TLDR: a small step in a high-long-term-impact trend.
(Source: while I'm not a hardware specialist, I've worked with the PyMTL team at Cornell on verification and validation of their Python-to-Verilog-to-silicon hardware design tools, followed high-level developments in custom compute hardware for around a decade, and worked on peta-scale supercomputing for a few years.)
In the short term: moderately big deal. The chip industry is currently in rather a lot of flux; Intel was supplanted as leader in transistor size by TSMC; Apple is running with their own chip designs; China's monopoly on rare earth mineral processing has come under scrutiny again. This has provoked a boom in new development as a consequence. Even a small improvement in the design and manufacture of these facilities weighs a lot; because the chip industry is so important and so centralized, moderately big deal is essentially the floor for any actual development within it.
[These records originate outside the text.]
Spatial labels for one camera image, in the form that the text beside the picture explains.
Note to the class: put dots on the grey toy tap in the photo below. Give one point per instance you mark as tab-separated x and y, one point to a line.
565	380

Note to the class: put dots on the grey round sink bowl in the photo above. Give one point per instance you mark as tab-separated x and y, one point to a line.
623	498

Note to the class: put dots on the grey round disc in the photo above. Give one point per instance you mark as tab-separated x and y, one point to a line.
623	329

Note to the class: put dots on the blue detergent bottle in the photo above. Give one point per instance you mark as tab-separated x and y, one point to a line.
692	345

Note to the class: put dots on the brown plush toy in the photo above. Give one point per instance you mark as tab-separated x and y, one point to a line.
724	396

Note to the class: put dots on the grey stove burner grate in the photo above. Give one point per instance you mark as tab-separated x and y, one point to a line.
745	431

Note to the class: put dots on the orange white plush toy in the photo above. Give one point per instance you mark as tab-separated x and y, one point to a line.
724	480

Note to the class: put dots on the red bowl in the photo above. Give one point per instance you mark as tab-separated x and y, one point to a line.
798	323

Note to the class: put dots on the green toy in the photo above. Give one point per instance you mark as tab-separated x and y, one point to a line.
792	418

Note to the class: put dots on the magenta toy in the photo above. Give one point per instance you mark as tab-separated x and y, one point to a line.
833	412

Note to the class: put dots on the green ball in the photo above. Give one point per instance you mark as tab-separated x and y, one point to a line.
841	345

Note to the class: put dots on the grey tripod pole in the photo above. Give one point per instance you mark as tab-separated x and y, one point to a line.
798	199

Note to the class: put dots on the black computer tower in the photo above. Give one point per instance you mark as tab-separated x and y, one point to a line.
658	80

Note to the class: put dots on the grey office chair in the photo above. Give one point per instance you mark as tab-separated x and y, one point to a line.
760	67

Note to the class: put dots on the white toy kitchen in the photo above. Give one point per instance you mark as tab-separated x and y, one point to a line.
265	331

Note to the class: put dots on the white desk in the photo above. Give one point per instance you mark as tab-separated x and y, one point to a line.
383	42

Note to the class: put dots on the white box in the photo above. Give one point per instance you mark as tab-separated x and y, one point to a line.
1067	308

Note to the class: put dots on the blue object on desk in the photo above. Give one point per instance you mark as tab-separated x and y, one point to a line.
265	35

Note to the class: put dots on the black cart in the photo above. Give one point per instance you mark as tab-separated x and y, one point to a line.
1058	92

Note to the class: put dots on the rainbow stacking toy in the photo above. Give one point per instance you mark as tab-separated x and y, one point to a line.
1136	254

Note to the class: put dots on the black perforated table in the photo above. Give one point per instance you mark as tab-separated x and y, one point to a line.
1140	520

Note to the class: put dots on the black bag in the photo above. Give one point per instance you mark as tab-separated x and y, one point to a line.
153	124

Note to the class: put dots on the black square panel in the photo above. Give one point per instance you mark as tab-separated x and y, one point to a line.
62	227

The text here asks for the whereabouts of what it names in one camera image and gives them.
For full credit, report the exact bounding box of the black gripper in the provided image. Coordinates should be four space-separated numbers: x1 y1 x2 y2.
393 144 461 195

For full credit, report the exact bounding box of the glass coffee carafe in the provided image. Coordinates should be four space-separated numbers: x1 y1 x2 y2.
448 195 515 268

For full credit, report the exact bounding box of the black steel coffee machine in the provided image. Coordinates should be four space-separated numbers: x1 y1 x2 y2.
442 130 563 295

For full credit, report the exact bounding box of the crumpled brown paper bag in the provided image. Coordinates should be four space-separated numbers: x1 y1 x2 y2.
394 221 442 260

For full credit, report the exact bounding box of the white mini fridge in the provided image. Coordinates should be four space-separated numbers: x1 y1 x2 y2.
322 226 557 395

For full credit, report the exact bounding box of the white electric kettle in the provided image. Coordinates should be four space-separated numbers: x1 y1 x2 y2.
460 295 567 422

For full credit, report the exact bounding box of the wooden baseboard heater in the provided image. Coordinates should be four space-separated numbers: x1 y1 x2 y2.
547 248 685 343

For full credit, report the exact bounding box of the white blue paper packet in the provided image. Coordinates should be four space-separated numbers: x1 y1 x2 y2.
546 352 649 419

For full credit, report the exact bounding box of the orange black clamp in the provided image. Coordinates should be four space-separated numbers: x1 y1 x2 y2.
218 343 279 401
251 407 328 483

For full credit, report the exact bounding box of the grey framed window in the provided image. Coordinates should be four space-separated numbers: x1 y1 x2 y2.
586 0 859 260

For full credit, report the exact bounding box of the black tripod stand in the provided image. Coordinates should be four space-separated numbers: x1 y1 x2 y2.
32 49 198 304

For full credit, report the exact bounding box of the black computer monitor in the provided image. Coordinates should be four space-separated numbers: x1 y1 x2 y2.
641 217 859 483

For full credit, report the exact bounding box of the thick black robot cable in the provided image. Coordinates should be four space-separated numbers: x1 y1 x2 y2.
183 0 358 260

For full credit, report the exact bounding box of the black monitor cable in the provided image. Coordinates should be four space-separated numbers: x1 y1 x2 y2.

In the long term: big deal. This is not an opinion shared by anyone else as far as I can tell, but it feels very clear to me that "people use ML for this application" is the threshold at which the hardware overhang is almost immediately accessible to AGI. At that point the AGI is literally an upgrade operation, as opposed to having to go through the entire process of converting a workflow to something an AI of any type at all can work on. To be more concrete: I expect any kind of AI-driven takeover to control all of the currently-uses-ML industries before taking over any that do not; and I expect that within currently-uses-ML industries the order will be determined largely by how saturated they are with tools of that kind.